__What to produce__: Wherever a line in the data holds the word "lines", pull that line out.

[Stored items from a collection]
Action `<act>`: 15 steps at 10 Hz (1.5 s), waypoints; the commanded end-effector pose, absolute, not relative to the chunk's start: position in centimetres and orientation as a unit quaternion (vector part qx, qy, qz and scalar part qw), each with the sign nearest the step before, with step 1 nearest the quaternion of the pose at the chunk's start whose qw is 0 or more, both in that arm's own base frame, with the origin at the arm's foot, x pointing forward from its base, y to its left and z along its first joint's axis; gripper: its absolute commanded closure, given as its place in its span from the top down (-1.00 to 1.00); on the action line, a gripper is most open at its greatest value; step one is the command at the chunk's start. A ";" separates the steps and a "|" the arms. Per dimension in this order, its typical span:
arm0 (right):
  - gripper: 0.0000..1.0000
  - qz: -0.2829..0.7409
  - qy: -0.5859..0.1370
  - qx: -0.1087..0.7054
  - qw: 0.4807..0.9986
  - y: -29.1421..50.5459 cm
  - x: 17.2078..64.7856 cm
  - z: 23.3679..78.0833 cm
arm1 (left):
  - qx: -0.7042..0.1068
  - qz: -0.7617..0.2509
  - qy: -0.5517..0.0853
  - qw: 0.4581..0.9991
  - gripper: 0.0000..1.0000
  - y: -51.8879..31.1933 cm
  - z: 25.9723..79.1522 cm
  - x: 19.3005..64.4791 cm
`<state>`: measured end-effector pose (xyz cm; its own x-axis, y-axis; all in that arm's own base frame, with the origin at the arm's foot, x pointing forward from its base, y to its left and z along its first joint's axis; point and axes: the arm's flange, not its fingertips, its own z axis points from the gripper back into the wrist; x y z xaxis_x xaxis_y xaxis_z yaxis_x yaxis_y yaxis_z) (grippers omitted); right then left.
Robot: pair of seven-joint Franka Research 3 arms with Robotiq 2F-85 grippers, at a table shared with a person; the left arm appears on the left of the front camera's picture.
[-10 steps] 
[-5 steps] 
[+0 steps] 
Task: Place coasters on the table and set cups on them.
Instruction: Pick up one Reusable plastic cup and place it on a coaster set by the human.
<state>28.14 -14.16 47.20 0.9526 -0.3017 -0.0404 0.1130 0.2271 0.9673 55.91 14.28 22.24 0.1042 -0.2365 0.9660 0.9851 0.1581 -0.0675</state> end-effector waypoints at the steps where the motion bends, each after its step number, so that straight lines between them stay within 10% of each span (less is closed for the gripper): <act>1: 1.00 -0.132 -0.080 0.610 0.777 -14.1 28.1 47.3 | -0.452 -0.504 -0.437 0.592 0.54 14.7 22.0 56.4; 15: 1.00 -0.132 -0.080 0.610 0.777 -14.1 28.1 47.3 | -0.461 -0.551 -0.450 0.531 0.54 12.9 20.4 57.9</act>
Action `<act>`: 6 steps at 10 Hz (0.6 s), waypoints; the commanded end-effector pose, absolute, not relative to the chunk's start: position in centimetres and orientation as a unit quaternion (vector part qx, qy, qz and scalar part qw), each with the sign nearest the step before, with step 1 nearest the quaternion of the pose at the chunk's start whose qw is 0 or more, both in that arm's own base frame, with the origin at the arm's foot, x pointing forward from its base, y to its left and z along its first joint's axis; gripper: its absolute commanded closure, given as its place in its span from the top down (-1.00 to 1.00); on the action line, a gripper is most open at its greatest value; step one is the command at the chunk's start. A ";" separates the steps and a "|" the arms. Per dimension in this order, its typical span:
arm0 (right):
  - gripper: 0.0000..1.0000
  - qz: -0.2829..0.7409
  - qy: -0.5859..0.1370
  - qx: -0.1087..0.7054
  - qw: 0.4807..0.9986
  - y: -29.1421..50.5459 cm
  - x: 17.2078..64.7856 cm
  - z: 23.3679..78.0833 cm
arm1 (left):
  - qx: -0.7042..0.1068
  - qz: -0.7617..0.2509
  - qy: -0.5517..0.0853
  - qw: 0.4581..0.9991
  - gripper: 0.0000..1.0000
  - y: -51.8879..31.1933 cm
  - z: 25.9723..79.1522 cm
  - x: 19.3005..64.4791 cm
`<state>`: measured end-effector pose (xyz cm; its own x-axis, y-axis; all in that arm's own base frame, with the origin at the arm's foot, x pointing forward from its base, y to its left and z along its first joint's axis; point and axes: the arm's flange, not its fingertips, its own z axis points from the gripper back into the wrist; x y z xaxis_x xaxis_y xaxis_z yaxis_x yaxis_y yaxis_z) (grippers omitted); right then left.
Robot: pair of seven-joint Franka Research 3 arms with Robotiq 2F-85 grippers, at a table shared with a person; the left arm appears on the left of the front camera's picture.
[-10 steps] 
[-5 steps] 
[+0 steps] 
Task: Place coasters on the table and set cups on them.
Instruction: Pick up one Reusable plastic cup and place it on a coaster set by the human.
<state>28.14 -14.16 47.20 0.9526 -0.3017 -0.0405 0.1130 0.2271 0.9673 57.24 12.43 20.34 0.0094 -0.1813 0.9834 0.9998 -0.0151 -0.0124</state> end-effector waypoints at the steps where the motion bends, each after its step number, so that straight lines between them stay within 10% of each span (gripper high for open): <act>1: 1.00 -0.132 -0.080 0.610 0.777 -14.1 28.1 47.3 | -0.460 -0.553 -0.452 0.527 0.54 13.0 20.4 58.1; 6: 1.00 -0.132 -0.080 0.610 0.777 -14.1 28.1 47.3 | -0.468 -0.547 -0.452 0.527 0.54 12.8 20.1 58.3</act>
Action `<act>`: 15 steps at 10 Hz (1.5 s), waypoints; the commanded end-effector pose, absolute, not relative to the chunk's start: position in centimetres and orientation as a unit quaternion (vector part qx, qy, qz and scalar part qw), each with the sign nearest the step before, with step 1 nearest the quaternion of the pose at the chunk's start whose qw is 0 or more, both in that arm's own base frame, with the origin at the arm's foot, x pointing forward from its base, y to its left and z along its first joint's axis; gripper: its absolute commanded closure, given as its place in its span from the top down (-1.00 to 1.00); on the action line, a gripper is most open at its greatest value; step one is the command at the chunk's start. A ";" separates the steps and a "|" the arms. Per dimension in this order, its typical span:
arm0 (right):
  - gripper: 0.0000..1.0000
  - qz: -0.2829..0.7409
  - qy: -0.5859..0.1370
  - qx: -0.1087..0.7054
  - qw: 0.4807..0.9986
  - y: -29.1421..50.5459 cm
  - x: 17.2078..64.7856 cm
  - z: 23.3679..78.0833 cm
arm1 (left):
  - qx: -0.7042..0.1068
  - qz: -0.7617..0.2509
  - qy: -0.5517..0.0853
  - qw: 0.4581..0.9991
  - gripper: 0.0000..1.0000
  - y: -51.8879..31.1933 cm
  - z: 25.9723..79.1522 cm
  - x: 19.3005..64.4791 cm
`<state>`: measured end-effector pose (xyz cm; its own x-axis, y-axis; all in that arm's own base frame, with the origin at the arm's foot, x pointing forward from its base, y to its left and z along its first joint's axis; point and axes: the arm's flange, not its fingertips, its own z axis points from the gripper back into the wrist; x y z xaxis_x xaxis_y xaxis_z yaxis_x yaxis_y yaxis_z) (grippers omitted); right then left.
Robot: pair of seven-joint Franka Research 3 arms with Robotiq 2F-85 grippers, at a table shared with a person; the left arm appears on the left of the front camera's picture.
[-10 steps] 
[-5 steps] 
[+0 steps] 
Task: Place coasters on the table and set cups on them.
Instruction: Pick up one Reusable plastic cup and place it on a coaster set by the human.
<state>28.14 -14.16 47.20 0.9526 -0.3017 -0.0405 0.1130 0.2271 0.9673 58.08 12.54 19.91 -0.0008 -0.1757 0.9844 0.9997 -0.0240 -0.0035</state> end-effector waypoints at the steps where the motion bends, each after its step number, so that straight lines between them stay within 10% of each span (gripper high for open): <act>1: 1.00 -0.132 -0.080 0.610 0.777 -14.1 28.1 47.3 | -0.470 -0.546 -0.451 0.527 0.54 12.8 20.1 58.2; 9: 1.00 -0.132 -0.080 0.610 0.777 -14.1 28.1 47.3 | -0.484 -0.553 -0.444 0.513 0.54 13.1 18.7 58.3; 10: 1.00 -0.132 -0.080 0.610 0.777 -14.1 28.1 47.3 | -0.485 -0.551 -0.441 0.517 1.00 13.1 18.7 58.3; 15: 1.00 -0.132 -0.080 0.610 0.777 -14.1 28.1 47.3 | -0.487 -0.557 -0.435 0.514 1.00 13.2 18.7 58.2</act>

__Result of the exercise__:
<state>28.14 -14.16 47.20 0.9526 -0.3017 -0.0404 0.1130 0.2271 0.9673 55.91 14.28 22.24 0.1042 -0.2365 0.9660 0.9851 0.1581 -0.0675</state> end-effector waypoints at the steps where the motion bends, each after its step number, so that straight lines between them stay within 10% of each span (less is closed for the gripper): <act>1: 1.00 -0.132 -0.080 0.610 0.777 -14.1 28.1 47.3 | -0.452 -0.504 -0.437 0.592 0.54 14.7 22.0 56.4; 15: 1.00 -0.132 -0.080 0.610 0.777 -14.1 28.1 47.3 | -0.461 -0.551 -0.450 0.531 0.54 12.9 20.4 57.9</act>
<state>28.14 -14.16 47.20 0.9526 -0.3017 -0.0405 0.1130 0.2271 0.9673 57.24 12.43 20.34 0.0094 -0.1813 0.9834 0.9998 -0.0151 -0.0124</state> end-effector waypoints at the steps where the motion bends, each after its step number, so that straight lines between them stay within 10% of each span (gripper high for open): <act>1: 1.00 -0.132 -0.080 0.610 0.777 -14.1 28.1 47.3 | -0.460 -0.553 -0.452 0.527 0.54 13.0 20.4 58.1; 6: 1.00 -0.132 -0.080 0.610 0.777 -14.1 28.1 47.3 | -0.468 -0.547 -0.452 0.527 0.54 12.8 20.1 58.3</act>
<state>28.14 -14.16 47.20 0.9526 -0.3017 -0.0405 0.1130 0.2271 0.9673 58.08 12.54 19.91 -0.0008 -0.1757 0.9844 0.9997 -0.0240 -0.0035</state> end-effector waypoints at the steps where the motion bends, each after its step number, so that straight lines between them stay within 10% of each span (gripper high for open): <act>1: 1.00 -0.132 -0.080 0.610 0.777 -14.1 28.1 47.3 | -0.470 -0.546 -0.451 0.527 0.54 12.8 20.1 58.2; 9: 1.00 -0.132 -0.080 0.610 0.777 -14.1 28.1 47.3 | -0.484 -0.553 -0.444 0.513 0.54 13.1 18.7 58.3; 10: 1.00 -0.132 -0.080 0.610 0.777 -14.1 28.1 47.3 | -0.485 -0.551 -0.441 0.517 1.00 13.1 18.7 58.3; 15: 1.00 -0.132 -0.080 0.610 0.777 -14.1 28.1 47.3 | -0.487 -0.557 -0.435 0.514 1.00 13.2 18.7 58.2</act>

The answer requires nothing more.